WORK ORDER: Report the tally of lines in the material below that have the string "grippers", with no other output.

INPUT DATA:
----------

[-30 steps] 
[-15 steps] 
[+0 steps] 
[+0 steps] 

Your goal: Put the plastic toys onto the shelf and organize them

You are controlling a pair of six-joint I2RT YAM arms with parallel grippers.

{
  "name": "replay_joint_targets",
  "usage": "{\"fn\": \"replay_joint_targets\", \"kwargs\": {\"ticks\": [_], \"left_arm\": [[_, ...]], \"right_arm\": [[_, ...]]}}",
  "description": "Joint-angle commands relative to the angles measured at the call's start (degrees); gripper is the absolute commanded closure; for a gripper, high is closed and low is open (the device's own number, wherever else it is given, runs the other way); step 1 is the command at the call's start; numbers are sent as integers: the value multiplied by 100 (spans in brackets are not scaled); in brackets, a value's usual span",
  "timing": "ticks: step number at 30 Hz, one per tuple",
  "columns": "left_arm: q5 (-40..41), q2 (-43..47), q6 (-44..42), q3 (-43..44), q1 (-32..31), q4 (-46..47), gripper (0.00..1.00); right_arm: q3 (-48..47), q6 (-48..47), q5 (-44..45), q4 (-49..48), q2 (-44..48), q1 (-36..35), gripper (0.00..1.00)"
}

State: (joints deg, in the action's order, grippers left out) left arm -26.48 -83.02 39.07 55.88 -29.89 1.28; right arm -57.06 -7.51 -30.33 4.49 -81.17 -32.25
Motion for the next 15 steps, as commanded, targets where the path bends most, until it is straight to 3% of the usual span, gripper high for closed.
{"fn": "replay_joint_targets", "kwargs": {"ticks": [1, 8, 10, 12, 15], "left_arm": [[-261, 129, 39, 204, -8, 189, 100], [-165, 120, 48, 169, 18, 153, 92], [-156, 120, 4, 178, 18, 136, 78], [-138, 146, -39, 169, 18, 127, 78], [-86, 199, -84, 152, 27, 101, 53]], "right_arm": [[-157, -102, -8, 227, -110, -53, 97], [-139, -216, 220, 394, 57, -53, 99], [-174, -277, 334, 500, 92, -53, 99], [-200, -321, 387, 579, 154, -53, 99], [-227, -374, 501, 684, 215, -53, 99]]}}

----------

COMPLETED TASK: 2